**WORK TO COMPLETE:** Please give the listing again in full, leaving out its images.

**AVAILABLE DATA:**
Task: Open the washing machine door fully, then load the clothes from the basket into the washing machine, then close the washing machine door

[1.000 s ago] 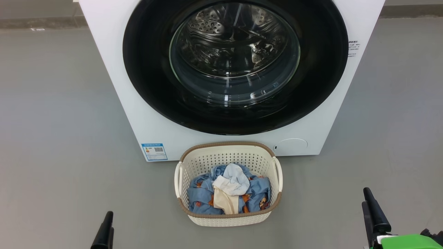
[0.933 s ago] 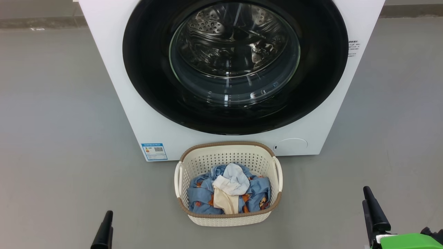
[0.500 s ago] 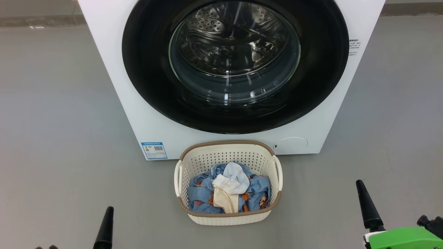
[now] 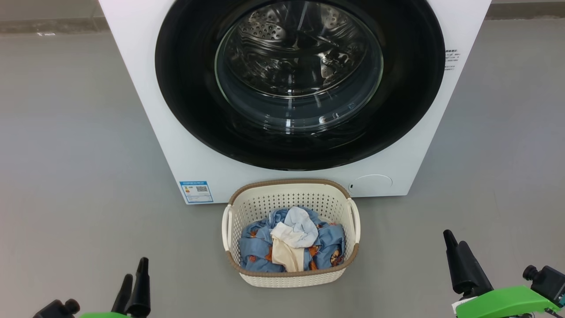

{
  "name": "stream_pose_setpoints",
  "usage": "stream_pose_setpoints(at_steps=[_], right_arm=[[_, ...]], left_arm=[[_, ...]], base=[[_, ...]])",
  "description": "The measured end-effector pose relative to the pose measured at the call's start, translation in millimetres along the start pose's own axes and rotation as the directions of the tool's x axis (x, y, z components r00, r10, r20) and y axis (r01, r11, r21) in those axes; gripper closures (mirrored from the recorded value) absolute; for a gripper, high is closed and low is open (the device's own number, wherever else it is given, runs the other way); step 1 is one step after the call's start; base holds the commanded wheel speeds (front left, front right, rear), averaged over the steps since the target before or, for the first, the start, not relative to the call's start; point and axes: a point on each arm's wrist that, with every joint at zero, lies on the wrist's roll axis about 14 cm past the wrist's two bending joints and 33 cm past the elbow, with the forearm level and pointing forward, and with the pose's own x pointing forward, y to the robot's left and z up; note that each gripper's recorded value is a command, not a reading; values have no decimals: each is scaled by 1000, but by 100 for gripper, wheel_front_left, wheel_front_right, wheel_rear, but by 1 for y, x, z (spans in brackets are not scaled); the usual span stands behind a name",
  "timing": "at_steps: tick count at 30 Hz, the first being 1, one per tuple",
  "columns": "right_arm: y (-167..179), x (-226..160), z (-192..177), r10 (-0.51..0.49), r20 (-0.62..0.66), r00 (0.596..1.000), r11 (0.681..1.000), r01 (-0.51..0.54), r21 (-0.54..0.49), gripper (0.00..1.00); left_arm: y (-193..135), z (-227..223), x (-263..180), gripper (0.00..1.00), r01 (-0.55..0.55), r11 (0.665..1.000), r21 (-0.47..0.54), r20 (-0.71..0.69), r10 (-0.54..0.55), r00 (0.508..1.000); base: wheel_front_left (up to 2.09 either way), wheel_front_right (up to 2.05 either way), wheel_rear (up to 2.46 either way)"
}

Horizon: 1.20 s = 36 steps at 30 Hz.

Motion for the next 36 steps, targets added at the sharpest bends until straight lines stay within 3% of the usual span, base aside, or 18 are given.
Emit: stream_pose_setpoints(at_steps=[10,19,36], right_arm=[[4,-1,-2,22,-6,1000,988,-23,-150,0],[4,0,-1,32,-1,1000,961,-31,-276,0],[15,4,9,92,19,996,856,-70,-512,0]], left_arm=[[-4,2,1,0,19,985,169,8,-20,1000],[-8,5,3,0,39,950,308,11,-45,999],[-20,15,5,0,69,859,507,44,-106,993]], base=[[0,0,0],[0,0,0],[0,0,0]])
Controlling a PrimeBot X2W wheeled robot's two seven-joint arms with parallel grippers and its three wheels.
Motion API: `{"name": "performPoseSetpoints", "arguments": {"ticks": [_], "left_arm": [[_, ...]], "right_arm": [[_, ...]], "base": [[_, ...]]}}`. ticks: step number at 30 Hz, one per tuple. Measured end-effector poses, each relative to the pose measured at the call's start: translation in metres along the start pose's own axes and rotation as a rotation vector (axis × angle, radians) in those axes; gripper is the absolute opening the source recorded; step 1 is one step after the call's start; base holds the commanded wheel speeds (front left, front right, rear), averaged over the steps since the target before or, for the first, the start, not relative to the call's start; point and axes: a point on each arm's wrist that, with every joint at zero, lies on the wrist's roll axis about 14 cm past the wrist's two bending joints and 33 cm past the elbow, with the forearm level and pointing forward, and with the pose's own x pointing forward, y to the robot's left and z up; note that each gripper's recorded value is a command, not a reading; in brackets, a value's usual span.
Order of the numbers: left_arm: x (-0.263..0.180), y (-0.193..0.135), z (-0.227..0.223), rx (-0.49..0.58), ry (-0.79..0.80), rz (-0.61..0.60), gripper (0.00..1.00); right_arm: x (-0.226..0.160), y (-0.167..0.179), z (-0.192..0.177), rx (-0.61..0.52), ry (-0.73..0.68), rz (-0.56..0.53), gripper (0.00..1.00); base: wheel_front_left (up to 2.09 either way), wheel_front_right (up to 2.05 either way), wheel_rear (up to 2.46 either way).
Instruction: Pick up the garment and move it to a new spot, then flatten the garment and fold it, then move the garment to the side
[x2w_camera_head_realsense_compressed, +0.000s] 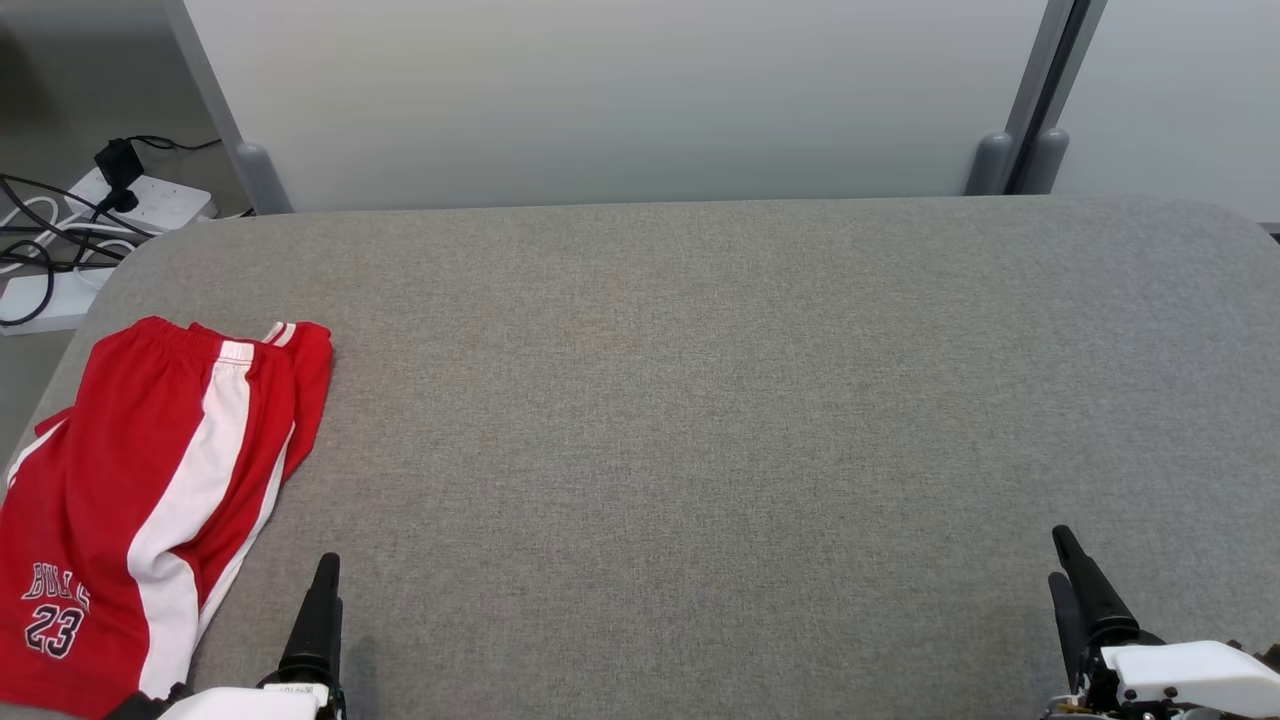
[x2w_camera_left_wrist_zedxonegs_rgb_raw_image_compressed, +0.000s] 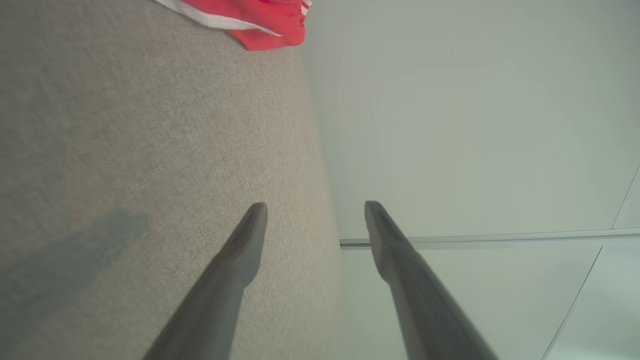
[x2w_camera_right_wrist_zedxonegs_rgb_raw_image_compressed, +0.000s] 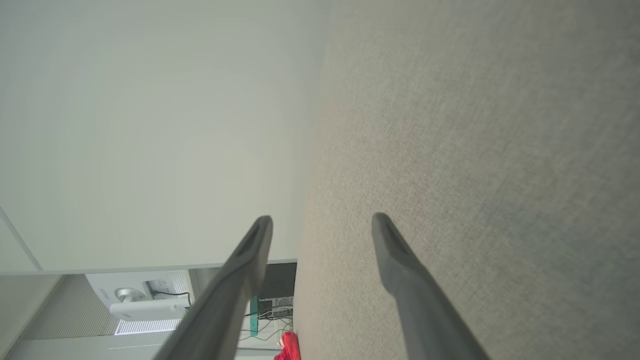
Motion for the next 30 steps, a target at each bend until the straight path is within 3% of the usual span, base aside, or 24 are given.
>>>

**RESULT OF THE TASK:**
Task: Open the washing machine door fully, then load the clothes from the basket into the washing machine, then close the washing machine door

[1.000 s ago] 
[0.933 s ago] 
[0.500 s ago] 
[now] 

{
  "name": "stream_pose_setpoints",
  "usage": "stream_pose_setpoints(at_steps=[_], right_arm=[[_, ...]], left_arm=[[_, ...]], base=[[_, ...]])",
  "description": "The measured end-effector pose relative to the pose measured at the call's start, translation in millimetres along the start pose's own axes and rotation as the directions of the tool's x axis (x, y, z components r00, r10, r20) and y axis (r01, r11, r21) in those axes; gripper closures (mirrored from the recorded value) absolute; for a gripper, high is closed and low is open (the device's own number, wherever else it is given, runs the other way); step 1 is one step after the call's start; base holds the commanded wheel speeds (front left, front right, rear), averaged over the steps since the target before or, for the first, the start, not relative to the call's start; point and axes: a point on each arm's wrist that, with every joint at zero, lies on the wrist's roll axis about 14 cm past the wrist's two bending joints and 33 cm past the elbow, with the forearm level and pointing forward, and with the pose's own x pointing forward, y to the robot's left and z up; note that each gripper's recorded value is a command, not a reading; values have no decimals: each is scaled by 1000, but by 100 for gripper, wheel_front_left, wheel_front_right, wheel_rear, but by 1 for y, x, z (spans in brackets are not scaled); the usual span stands behind a name",
  "timing": "at_steps: tick count at 30 Hz, the first being 1, one per tuple",
  "columns": "right_arm: y (-167..179), x (-226..160), z (-192..177), r10 (-0.51..0.49), r20 (-0.62..0.66), r00 (0.596..1.000), r11 (0.681..1.000), r01 (-0.51..0.54), r21 (-0.54..0.49), gripper (0.00..1.00); left_arm: y (-193..135), z (-227..223), x (-263..180), gripper (0.00..1.00), r01 (-0.55..0.55), r11 (0.665..1.000), r21 (-0.47..0.54), r20 (-0.71..0.69), r10 (-0.54..0.55), r00 (0.508..1.000); base: wheel_front_left (up to 2.09 either way), wheel_front_right (up to 2.05 either way), wheel_rear (up to 2.46 either way)"
}

Horizon: 1.20 s = 36 steps at 30 Hz.

Motion for the next 36 steps, targets added at the sharpest bends until straight lines stay within 3% of the usual span, base aside, or 18 are given.
Emit: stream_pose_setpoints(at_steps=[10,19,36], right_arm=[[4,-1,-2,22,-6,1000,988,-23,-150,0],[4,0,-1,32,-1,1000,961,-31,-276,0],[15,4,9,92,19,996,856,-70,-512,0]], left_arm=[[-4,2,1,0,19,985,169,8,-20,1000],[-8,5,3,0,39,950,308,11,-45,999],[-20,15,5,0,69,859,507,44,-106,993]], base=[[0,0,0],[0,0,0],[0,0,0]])
Controlling a PrimeBot X2W wheeled robot's two seven-joint arms with parallel grippers and its three wheels.
Motion API: `{"name": "performPoseSetpoints", "arguments": {"ticks": [_], "left_arm": [[_, ...]], "right_arm": [[_, ...]], "base": [[_, ...]]}}`. ticks: step number at 30 Hz, one per tuple. Measured end-effector poses, each relative to the pose measured at the call's start: translation in metres along the start pose's own axes and rotation as a rotation vector (axis × angle, radians) in those axes; gripper is the absolute opening the source recorded; step 1 is one step after the call's start; base holds the commanded wheel speeds (front left, front right, rear), averaged over the steps since the target before or, for the first, the start, not relative to the call's start; point and axes: a point on each arm's wrist that, with every joint at zero, lies on the wrist's roll axis about 14 cm past the wrist's two bending joints and 33 cm past the elbow, with the forearm level and pointing forward, and with the pose's own x pointing forward, y to the robot's left and z up; note that each gripper's recorded value is a command, not a reading; in brackets, a value's usual span.
Order of the numbers: left_arm: x (-0.263..0.180), y (-0.193..0.135), z (-0.227..0.223), rx (-0.49..0.58), ry (-0.79..0.80), rz (-0.61..0.60), gripper (0.00..1.00); right_arm: x (-0.226..0.160), y (-0.167..0.179), z (-0.192..0.177), rx (-0.61..0.52), ry (-0.73..0.68), rz (-0.56..0.53), gripper (0.00..1.00); base: wheel_front_left (up to 2.09 either way), wheel_front_right (up to 2.05 either way), wheel_rear (up to 2.46 either way).
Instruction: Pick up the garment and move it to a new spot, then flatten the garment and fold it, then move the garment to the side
[x2w_camera_head_realsense_compressed, +0.000s] 
[x2w_camera_left_wrist_zedxonegs_rgb_raw_image_compressed, +0.000s] 
[x2w_camera_right_wrist_zedxonegs_rgb_raw_image_compressed, +0.000s] 
Motion for the next 30 steps, a target at each bend until the straight path is within 3% of the usual span, base aside, or 24 are given.
>>>

What this exercise required is now done.